Recorded data:

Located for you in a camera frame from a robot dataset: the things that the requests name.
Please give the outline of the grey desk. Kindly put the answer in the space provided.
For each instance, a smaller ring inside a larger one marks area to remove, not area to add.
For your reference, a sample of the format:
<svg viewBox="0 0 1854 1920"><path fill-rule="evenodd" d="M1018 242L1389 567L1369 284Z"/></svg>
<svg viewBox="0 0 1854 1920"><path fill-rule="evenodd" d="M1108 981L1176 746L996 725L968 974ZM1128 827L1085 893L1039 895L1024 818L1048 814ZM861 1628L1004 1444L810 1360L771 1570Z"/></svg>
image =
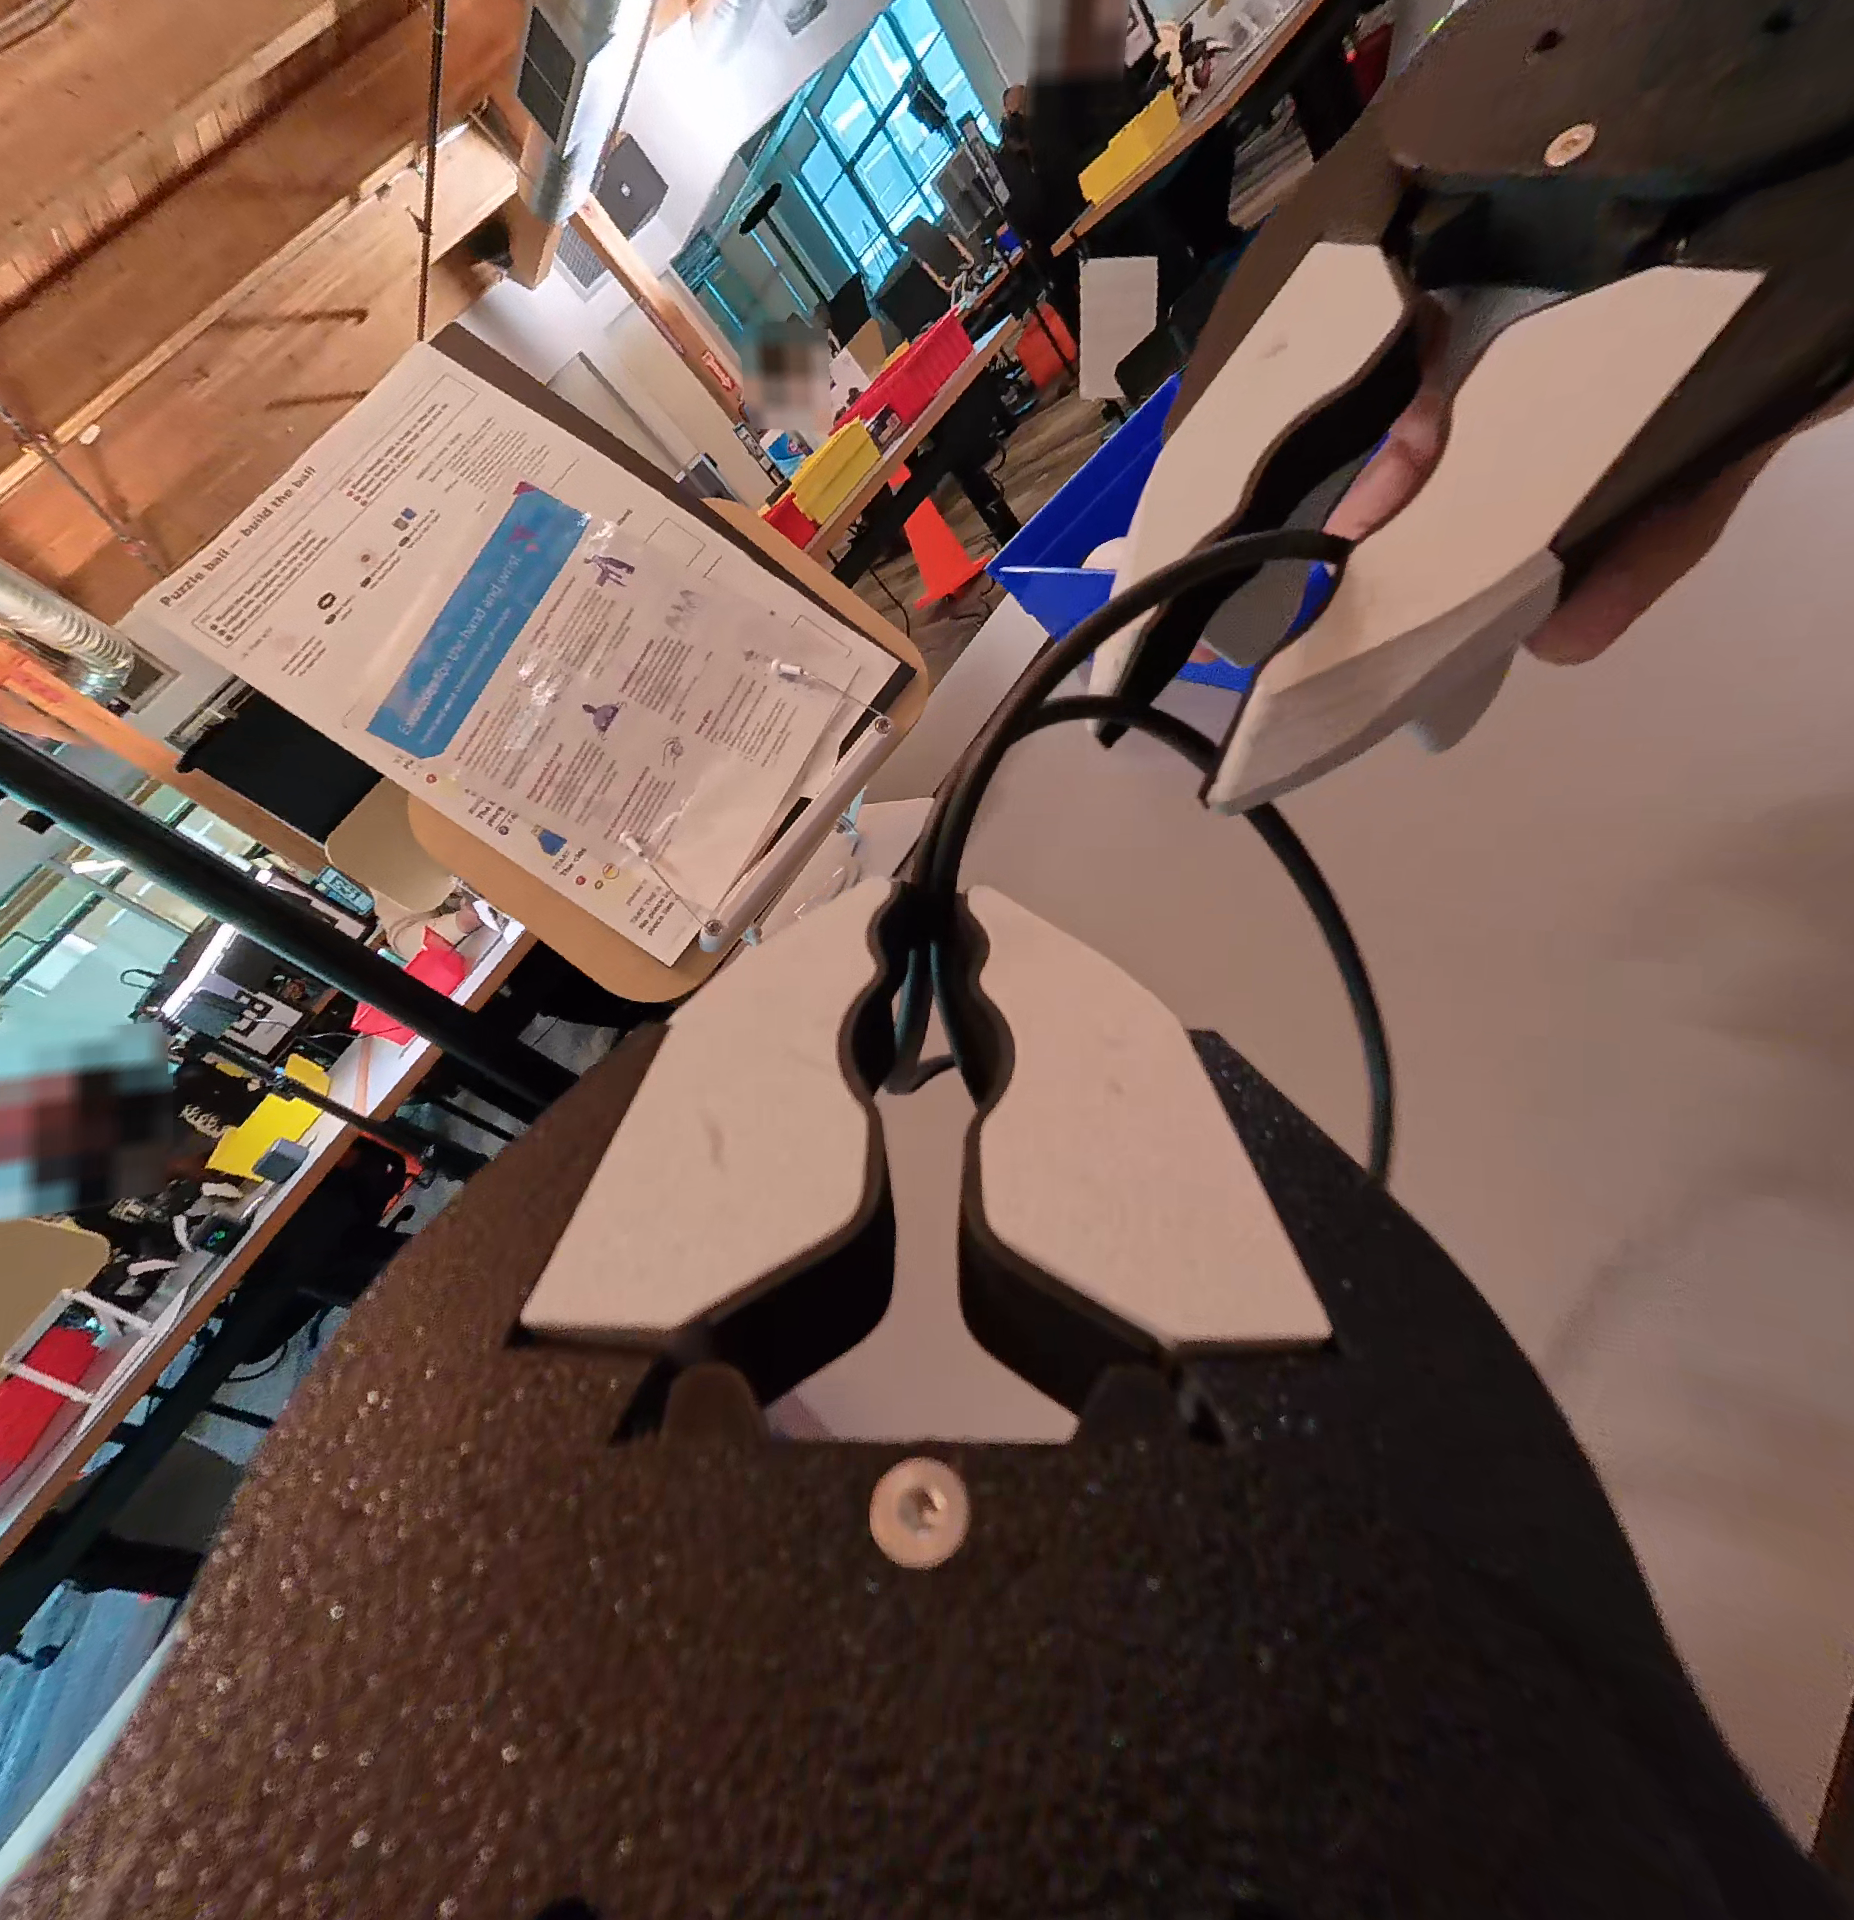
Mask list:
<svg viewBox="0 0 1854 1920"><path fill-rule="evenodd" d="M1156 741L1016 749L962 876L1223 1033L1360 1155L1323 941ZM1586 665L1521 660L1467 739L1283 803L1394 1058L1392 1192L1563 1403L1674 1641L1813 1843L1854 1695L1854 407ZM962 1331L967 1104L890 1119L901 1275L771 1414L803 1438L1058 1438Z"/></svg>

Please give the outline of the orange traffic cone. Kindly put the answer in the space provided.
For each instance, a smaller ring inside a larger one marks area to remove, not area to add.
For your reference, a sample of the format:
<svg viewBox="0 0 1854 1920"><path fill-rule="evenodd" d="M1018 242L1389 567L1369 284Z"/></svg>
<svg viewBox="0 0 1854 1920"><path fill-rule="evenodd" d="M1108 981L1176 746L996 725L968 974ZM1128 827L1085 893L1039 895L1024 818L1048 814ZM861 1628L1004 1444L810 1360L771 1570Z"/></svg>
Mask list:
<svg viewBox="0 0 1854 1920"><path fill-rule="evenodd" d="M913 508L902 532L919 575L917 612L959 600L984 575L984 558L967 551L931 496Z"/></svg>

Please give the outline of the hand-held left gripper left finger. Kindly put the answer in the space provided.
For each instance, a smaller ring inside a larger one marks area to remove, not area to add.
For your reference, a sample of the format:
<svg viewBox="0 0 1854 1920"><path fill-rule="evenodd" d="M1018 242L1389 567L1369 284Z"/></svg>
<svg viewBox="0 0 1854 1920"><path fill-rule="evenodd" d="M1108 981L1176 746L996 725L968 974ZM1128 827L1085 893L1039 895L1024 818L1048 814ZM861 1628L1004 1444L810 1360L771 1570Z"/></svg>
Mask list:
<svg viewBox="0 0 1854 1920"><path fill-rule="evenodd" d="M535 1342L735 1370L771 1405L891 1304L875 1095L891 1070L906 890L866 881L666 1022L519 1318Z"/></svg>

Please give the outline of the yellow plastic bin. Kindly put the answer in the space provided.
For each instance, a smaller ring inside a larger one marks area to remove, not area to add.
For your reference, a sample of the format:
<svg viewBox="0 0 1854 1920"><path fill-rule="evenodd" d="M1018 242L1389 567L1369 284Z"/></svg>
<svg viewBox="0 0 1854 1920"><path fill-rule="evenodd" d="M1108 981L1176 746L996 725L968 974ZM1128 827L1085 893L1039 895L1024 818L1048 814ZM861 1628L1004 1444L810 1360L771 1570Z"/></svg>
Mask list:
<svg viewBox="0 0 1854 1920"><path fill-rule="evenodd" d="M843 419L790 477L787 493L813 525L843 510L848 498L881 465L882 447L861 418Z"/></svg>
<svg viewBox="0 0 1854 1920"><path fill-rule="evenodd" d="M208 1159L221 1181L279 1184L310 1159L310 1137L327 1119L315 1100L268 1092L236 1127L226 1133Z"/></svg>
<svg viewBox="0 0 1854 1920"><path fill-rule="evenodd" d="M1106 204L1117 187L1163 153L1180 123L1176 92L1166 89L1147 100L1142 113L1120 126L1108 143L1080 173L1080 191L1088 208Z"/></svg>

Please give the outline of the person's right hand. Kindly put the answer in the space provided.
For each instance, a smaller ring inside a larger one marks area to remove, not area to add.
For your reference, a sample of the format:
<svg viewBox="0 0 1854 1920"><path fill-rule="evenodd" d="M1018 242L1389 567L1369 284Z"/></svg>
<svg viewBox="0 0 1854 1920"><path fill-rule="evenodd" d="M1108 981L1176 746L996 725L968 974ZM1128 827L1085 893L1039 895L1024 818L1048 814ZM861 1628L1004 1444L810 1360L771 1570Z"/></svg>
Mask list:
<svg viewBox="0 0 1854 1920"><path fill-rule="evenodd" d="M1708 558L1776 453L1780 444L1759 447L1626 527L1524 649L1549 667L1580 667L1611 649Z"/></svg>

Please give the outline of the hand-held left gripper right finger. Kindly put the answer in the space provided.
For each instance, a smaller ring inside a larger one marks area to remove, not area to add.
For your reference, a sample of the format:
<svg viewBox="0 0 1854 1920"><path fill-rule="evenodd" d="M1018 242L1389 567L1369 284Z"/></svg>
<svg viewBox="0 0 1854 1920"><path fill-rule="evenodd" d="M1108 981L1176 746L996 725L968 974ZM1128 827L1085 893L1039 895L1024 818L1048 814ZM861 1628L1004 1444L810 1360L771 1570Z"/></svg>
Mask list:
<svg viewBox="0 0 1854 1920"><path fill-rule="evenodd" d="M1136 1369L1312 1356L1328 1312L1178 1017L983 885L953 911L959 1287L989 1357L1073 1414Z"/></svg>

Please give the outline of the white board panel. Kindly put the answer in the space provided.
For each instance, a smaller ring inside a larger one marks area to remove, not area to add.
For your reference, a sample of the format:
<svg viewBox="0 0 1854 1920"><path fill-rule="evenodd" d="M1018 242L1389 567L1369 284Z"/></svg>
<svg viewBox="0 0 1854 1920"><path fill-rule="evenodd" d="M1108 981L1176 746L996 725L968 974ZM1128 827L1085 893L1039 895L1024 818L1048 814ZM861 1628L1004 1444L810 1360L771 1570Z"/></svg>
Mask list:
<svg viewBox="0 0 1854 1920"><path fill-rule="evenodd" d="M1085 255L1080 268L1080 392L1112 403L1125 390L1120 365L1158 320L1158 260L1146 255Z"/></svg>

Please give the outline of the white instruction sheet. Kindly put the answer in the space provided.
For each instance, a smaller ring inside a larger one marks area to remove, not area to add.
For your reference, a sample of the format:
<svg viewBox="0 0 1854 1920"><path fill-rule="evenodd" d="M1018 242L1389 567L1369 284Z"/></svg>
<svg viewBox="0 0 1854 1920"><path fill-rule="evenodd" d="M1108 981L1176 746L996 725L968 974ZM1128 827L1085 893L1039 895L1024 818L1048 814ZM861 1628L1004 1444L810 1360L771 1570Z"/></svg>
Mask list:
<svg viewBox="0 0 1854 1920"><path fill-rule="evenodd" d="M464 327L126 614L675 969L910 660Z"/></svg>

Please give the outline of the silver ventilation duct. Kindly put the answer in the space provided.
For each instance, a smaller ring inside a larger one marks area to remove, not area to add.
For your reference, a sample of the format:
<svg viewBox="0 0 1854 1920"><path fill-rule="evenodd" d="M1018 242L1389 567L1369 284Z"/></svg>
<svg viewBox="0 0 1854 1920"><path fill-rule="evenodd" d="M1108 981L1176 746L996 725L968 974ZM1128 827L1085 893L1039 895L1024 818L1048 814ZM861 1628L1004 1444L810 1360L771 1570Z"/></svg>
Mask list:
<svg viewBox="0 0 1854 1920"><path fill-rule="evenodd" d="M524 200L560 227L618 135L651 35L654 2L529 2L512 80L527 123Z"/></svg>
<svg viewBox="0 0 1854 1920"><path fill-rule="evenodd" d="M65 685L99 703L124 695L139 663L119 629L3 558L0 635L48 660Z"/></svg>

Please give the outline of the blue plastic bin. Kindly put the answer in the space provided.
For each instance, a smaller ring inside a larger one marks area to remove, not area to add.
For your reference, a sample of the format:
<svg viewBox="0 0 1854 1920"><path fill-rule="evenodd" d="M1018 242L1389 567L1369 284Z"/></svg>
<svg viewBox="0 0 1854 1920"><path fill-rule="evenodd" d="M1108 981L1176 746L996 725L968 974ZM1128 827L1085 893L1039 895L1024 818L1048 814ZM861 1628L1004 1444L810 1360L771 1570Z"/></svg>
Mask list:
<svg viewBox="0 0 1854 1920"><path fill-rule="evenodd" d="M1173 372L987 562L1046 639L1061 639L1108 602L1180 379Z"/></svg>

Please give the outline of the black metal pole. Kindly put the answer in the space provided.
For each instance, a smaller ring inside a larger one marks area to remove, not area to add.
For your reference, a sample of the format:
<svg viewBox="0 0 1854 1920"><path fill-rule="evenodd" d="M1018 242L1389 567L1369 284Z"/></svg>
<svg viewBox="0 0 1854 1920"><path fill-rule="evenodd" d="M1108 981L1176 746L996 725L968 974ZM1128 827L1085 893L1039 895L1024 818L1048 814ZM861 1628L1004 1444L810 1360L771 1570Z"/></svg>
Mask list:
<svg viewBox="0 0 1854 1920"><path fill-rule="evenodd" d="M386 964L290 895L173 832L122 797L0 725L0 788L102 852L122 856L245 938L352 996L460 1062L503 1104L537 1117L576 1086L576 1075L492 1029L480 1013Z"/></svg>

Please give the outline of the red plastic bin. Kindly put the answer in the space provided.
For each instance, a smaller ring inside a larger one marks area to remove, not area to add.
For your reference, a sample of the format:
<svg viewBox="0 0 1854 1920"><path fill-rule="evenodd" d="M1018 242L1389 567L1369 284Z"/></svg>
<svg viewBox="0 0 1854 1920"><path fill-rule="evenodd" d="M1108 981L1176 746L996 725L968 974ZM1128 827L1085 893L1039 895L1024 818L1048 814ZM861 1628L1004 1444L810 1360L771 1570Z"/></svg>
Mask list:
<svg viewBox="0 0 1854 1920"><path fill-rule="evenodd" d="M446 1000L452 1000L471 972L469 957L456 945L449 942L435 925L422 927L419 947L405 962L405 975L418 987L426 987ZM349 1031L362 1040L408 1047L418 1040L414 1029L405 1019L386 1013L368 1002L358 1002L349 1019Z"/></svg>
<svg viewBox="0 0 1854 1920"><path fill-rule="evenodd" d="M22 1373L3 1373L0 1495L34 1449L44 1444L56 1421L76 1413L76 1400L57 1388L83 1388L99 1349L102 1336L93 1324L53 1326L22 1356Z"/></svg>
<svg viewBox="0 0 1854 1920"><path fill-rule="evenodd" d="M924 413L971 357L974 339L962 325L962 313L949 309L875 372L871 383L848 403L837 424L861 419L871 430L875 421L891 414L906 429Z"/></svg>

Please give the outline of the black wall speaker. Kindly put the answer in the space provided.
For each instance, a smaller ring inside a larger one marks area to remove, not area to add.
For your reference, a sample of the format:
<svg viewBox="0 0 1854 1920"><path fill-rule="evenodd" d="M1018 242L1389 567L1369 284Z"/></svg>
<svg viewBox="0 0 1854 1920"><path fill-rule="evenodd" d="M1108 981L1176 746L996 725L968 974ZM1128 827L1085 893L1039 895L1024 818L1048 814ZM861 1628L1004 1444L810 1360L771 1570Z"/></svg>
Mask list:
<svg viewBox="0 0 1854 1920"><path fill-rule="evenodd" d="M641 142L618 133L595 166L594 200L609 222L626 239L636 239L663 210L669 184L655 167Z"/></svg>

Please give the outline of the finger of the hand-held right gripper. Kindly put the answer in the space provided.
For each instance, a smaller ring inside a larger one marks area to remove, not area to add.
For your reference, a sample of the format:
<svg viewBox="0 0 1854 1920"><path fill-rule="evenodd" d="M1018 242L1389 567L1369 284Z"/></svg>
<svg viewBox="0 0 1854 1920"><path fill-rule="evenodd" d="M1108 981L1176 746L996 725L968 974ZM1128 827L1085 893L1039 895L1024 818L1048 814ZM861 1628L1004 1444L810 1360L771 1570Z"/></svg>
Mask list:
<svg viewBox="0 0 1854 1920"><path fill-rule="evenodd" d="M1432 753L1466 738L1557 608L1568 518L1762 282L1655 268L1505 327L1461 381L1419 493L1350 549L1325 612L1259 671L1206 805L1273 803L1398 730Z"/></svg>
<svg viewBox="0 0 1854 1920"><path fill-rule="evenodd" d="M1419 390L1410 284L1375 245L1316 245L1169 429L1136 508L1093 655L1108 708L1146 708L1217 608L1263 570L1340 570L1346 541L1286 525Z"/></svg>

TASK ITEM
Return each line of the data above that includes the word "hand".

WRITTEN SOLUTION
Please give the outline of the hand-held left gripper left finger. Kindly put the answer in the space provided.
Please give the outline of the person's right hand. Kindly put the answer in the space provided.
Please give the outline of the hand-held left gripper right finger. Kindly put the answer in the space provided.
Please give the outline of the finger of the hand-held right gripper. Kindly put the answer in the space provided.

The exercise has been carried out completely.